Hotel Du Parc
Mijn geliefde en ik zouden in Hotel Du Parc verblijven. Het was doorzichtig fangedrag, omdat Roth, en andere Exil-schrijvers waaronder Stefan Zweig, daar in de zomer van 1936 dagelijks samenkwamen. Alleen bij Roth gedraag ik me zo.
We kwamen aan op de hotelkamer en mijn geliefde wilde meteen weer vertrekken. Waar we weelde verwachtten troffen we een raam dat uitzicht bood op een blinde muur. Ook waaide er soms een vlaag frituurlucht naar binnen. Ik zei dat het me niets uitmaakte. Ze zei: ‘Jij zult je zelfs op een vuilnisbelt thuis voelen.’
Dat beschouwde ik als een compliment. Een vriend, die miljonair is, zei eens wijs: ‘In mijn hart blijf ik een zwerfkat.’

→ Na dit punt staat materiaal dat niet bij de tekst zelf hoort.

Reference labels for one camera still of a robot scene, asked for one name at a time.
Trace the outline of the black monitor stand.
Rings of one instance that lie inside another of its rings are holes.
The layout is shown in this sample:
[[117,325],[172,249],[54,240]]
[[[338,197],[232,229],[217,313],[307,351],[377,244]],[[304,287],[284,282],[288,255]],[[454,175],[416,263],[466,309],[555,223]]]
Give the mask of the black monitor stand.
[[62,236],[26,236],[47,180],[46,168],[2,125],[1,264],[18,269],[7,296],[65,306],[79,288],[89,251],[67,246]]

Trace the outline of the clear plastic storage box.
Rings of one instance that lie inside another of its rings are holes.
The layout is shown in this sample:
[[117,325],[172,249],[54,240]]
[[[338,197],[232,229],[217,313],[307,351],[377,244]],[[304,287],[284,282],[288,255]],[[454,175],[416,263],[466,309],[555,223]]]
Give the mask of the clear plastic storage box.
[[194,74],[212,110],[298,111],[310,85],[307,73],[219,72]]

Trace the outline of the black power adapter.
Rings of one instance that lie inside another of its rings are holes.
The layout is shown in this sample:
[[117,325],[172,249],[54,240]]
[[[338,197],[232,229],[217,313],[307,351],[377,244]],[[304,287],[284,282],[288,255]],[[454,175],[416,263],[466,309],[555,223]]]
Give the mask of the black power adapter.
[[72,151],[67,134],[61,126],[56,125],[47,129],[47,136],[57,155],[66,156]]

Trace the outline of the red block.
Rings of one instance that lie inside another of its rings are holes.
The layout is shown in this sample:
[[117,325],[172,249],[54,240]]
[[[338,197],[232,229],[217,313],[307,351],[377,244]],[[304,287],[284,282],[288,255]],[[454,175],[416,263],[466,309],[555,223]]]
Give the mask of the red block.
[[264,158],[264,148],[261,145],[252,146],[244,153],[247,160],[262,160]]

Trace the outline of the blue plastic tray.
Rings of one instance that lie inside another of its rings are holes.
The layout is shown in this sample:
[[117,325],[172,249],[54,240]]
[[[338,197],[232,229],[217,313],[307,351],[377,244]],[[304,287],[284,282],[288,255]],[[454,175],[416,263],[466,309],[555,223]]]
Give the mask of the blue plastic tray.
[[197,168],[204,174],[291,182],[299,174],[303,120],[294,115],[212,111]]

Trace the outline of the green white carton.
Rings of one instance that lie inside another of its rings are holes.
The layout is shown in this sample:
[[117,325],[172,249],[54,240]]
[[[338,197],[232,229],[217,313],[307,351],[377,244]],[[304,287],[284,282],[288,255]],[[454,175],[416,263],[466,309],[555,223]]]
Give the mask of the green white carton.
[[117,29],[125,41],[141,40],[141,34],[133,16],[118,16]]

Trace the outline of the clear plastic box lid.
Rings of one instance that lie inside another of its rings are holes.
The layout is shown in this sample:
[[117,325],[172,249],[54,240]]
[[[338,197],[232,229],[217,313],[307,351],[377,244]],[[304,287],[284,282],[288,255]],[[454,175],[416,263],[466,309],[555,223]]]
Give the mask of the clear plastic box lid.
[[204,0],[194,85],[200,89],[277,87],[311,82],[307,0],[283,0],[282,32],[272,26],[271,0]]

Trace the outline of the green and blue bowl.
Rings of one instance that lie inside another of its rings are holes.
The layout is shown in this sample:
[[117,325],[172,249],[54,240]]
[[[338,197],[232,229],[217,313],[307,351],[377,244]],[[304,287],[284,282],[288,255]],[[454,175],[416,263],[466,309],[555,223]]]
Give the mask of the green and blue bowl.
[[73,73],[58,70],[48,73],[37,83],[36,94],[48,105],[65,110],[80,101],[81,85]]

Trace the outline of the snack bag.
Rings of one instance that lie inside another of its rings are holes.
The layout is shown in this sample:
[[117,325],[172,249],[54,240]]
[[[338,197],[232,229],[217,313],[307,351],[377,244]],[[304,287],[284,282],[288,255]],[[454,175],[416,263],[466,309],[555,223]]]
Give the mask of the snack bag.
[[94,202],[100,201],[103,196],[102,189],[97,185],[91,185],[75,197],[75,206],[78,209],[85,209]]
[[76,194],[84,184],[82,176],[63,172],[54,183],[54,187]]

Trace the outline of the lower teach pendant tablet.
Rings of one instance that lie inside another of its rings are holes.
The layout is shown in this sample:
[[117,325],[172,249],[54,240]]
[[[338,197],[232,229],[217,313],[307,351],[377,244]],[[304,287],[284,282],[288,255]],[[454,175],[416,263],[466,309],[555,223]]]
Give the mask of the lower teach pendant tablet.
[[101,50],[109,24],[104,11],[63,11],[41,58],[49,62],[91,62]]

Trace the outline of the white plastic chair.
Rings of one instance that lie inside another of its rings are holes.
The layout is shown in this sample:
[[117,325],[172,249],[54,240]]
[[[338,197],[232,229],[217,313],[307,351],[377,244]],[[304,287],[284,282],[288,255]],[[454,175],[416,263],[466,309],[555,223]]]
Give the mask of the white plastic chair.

We gingen naar zee. Zoals velen ons voorgingen liepen we over de promenade. We aten sliptong en hadden geen zin om ooit nog te vertrekken. Alleen al de illusie om ergens opnieuw te kunnen beginnen geeft het idee van vrijheid, al is die nog zo tijdelijk.
We wandelden en werden opgewonden. Naarstig zochten we een plek om te vrijen. Een invalidetoilet, tussen de strandhuisjes? Er waren te veel mensen die zich aan het verkleden waren en kinderen die speelden in de buurt van het strand.
‘Maar het moet nú,’ zei ze. Haar opwinding was een natuurkracht. Zo ziet lust er dus uit, dacht ik. Als beschaafde mensen haastten we ons naar het hotel.
Toen ik om de sleutel vroeg bij de oude receptionist, zei hij: ‘Is hij een brave jongen, jongedame?’ Ze knikte en in de lift zei ze: ‘Zo’n man maakt alles goed in dit hotel.’ In de warme kamer ontkleedden we ons haastig. Het zweet kroop waar het gaan kon.
Een paar dagen later trof ik Els Snick op het terras van het hotel. Bevlogen spraken we over Roth en de politieke sfeer in België. Het voelde alsof de geschiedenis een beetje tot leven kwam. Toen Roth en Zweig elkaar destijds ontmoetten was de politieke stemming net als nu erbarmelijk.
Heel soms viel het gesprek stil, niemand kan een uur lang met dezelfde bevlogenheid spreken. De mensen op het terras keken ons aan met een blik die leek te zeggen: ‘Niet stoppen, ga door!’
Nadat Roth en Zweig in 1936 afscheid namen in Oostende gingen ze hun eigen weg. Hun dood zou snel volgen. Maar de ontmoeting met mevrouw Snick was het begin van iets nieuws, geen einde. We gaan samen lezingen geven in Oostende en in Gent, en wie weet wat nog meer. Haar ogen fonkelen als ze spreekt. Ze zal levenslustig blijven tot aan haar dood. Dat kan niet anders.